In the first visit by a U.S. Secretary of State to Yemen in 20 years, Clinton tried to extend relations with Yemen beyond just a U.S. push to get the country to crack down on terrorist networks. The U.S. gave $130 million in non-military aid to Yemen last year, but that apparently did very little to lift people from poverty or provide them with things like water and electricity.
The diplomatic overture by Clinton represents an extension of counterinsurgency strategies used in Iraq and Afghanistan, where economic development initiatives are used to discourage people in dire economic situations from resorting to insurgent violence.

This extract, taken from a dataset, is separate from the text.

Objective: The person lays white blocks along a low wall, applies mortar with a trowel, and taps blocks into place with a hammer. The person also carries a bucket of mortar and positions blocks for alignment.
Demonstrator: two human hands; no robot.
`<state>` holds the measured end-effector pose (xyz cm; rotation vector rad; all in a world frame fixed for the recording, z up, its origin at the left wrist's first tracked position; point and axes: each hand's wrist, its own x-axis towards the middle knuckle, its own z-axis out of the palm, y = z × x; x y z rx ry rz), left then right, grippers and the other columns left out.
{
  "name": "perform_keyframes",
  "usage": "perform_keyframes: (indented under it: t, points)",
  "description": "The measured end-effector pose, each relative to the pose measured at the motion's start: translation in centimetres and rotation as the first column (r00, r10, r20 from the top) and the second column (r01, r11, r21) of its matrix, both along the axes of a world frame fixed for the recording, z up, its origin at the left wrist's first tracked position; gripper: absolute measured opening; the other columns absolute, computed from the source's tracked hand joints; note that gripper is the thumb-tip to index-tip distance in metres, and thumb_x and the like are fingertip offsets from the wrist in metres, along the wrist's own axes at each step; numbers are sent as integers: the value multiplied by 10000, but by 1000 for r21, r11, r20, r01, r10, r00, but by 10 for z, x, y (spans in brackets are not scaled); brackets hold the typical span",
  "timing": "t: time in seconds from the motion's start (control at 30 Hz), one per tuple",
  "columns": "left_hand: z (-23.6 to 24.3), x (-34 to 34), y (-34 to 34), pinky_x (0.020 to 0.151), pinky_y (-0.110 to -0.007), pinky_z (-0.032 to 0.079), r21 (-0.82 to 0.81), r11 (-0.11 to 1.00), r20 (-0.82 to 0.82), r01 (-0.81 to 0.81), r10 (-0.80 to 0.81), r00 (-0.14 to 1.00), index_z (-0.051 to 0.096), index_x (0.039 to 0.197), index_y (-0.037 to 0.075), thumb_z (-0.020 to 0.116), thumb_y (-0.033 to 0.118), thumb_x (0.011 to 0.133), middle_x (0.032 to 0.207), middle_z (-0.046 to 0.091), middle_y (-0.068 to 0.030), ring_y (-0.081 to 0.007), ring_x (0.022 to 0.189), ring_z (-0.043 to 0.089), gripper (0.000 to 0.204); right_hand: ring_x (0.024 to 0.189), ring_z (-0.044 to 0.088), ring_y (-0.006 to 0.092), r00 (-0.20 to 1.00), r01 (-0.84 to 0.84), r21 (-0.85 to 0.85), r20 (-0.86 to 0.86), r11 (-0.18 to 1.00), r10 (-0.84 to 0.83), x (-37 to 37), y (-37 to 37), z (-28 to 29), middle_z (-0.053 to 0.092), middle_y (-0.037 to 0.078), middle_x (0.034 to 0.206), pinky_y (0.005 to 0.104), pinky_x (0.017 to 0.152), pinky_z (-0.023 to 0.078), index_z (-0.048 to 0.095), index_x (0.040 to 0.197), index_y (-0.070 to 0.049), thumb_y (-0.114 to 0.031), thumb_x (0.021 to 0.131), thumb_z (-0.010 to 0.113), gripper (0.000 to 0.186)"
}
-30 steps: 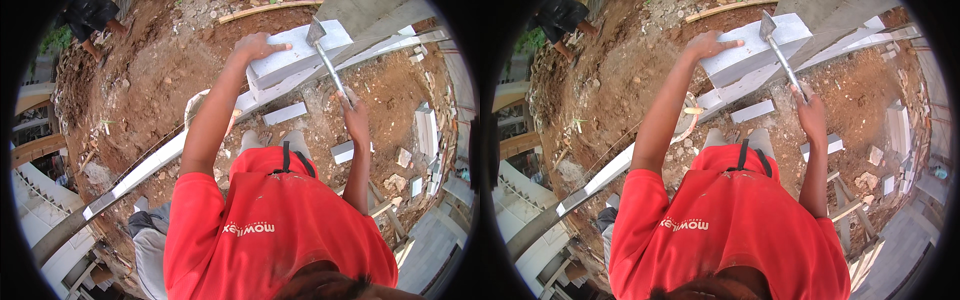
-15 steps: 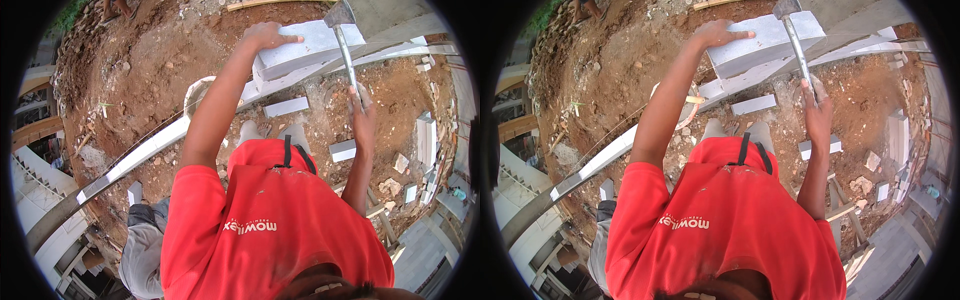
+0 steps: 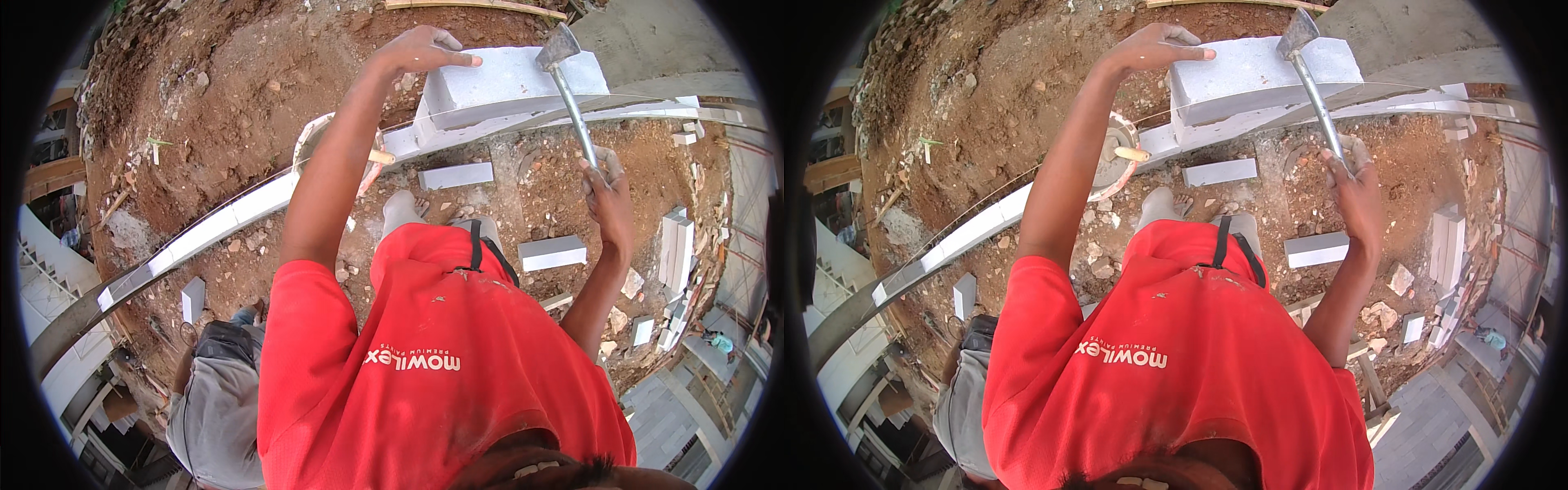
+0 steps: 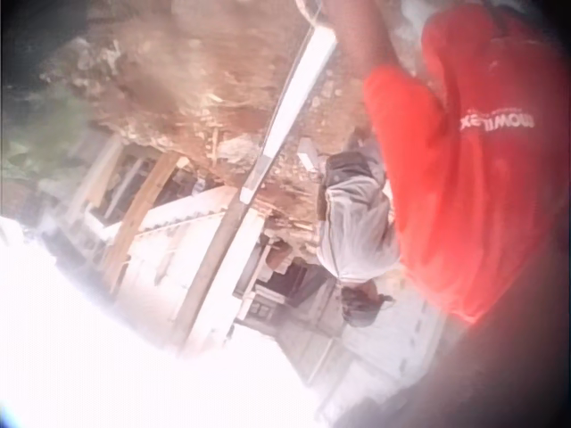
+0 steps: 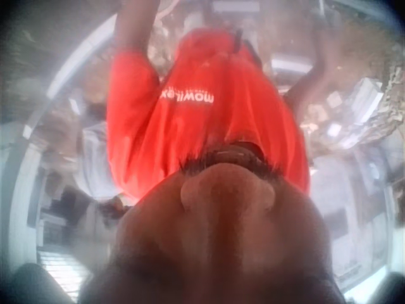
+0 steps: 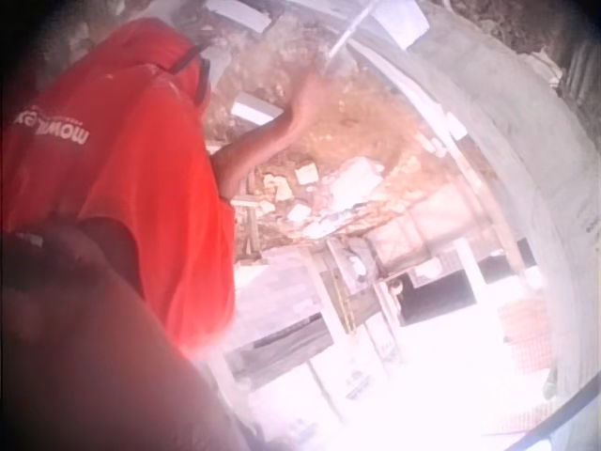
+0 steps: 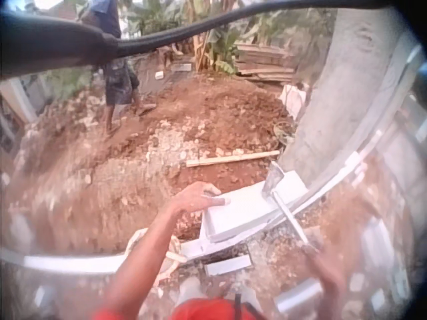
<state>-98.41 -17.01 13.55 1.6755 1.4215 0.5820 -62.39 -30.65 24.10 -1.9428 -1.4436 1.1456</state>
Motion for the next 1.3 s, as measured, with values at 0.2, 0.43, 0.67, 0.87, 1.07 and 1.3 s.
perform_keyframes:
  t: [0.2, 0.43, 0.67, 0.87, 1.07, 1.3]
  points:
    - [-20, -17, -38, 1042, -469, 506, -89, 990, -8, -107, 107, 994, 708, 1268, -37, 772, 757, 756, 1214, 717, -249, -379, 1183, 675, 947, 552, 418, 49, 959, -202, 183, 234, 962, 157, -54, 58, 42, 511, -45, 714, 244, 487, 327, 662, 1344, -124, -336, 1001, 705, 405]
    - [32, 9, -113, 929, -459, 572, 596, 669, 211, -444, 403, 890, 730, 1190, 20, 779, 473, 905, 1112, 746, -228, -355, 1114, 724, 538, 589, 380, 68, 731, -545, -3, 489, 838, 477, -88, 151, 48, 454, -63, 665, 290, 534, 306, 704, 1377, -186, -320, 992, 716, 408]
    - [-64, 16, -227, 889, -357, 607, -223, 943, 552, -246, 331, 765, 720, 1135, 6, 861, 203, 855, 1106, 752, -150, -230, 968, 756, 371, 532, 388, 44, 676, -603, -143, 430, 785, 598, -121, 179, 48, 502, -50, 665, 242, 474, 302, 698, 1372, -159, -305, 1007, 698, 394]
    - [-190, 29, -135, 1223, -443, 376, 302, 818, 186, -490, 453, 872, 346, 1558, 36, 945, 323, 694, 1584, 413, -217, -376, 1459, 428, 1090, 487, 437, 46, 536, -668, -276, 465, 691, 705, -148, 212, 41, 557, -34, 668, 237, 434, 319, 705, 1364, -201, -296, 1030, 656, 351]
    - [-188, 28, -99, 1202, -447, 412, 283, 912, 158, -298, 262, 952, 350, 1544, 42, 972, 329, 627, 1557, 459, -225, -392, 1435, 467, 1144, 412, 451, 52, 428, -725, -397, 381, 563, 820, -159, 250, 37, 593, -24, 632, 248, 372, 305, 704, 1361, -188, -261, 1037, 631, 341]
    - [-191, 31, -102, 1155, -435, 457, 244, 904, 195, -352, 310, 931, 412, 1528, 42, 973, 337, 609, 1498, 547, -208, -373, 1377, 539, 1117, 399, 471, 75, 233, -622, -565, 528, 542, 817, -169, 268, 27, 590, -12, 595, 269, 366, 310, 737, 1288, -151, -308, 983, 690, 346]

Yemen has been plagued by a strong terrorist organization on its territory, Al Qeada in the Arabian Peninsula. The group has orchestrated a variety of attacks against the United States, ranging from the bombing of the U.S.S. Cole in 2000 to the failed Christmas Day bombing of Flight 253 in 2009. The group is lead by Anwar al-Awlaki, who is a dual citizen of the United States and Yemen.

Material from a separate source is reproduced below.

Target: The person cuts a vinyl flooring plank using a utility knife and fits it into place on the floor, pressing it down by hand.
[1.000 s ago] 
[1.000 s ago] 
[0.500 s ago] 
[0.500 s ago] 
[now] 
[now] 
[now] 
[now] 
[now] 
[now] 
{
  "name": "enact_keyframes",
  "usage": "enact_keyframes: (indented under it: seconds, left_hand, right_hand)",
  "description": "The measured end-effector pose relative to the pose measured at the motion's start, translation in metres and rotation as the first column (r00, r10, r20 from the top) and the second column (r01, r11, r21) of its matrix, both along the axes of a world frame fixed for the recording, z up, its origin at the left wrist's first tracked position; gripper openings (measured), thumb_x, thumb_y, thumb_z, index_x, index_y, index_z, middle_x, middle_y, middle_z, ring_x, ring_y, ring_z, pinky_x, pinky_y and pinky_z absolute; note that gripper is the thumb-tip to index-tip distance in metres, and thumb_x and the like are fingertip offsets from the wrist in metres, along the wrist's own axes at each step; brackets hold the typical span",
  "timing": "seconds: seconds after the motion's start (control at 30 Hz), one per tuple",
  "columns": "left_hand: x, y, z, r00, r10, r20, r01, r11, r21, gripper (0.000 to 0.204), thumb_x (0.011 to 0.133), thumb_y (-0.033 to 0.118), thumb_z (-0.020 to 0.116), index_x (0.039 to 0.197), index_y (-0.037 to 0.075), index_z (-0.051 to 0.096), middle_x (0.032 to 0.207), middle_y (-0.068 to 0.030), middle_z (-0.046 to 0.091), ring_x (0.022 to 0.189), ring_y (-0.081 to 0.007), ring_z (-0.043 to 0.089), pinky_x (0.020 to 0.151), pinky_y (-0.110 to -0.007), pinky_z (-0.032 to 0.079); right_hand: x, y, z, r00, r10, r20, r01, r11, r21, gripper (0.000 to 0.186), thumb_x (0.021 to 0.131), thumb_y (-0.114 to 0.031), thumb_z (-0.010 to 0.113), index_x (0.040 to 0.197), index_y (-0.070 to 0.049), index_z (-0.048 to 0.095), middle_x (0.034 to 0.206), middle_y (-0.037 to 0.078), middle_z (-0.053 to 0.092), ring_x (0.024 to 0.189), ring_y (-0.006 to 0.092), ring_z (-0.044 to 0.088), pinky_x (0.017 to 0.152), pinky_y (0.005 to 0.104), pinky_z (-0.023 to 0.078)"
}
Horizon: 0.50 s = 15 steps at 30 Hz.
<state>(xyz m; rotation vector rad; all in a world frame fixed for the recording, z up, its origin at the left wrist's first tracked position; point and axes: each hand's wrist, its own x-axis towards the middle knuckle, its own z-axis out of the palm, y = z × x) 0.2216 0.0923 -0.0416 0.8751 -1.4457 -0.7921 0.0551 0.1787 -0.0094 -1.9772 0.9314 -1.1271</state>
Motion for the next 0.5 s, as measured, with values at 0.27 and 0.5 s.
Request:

Meanwhile, President Barack Obama with French President Nicolas Sarkozy on Monday in the White House, who is taking the charge of several global economic organizations this year. Next week, Obama hosts Jintao at the White House.
With China, diplomatic efforts are focused on figuring out how the U.S. Navy can match the innovation and growth of Chinese military.
In Afghanistan, Biden's visit was meant to give him a chance to measure the progress of Afghan security force development first-hand. Troop pullouts begin in July and last until 2014.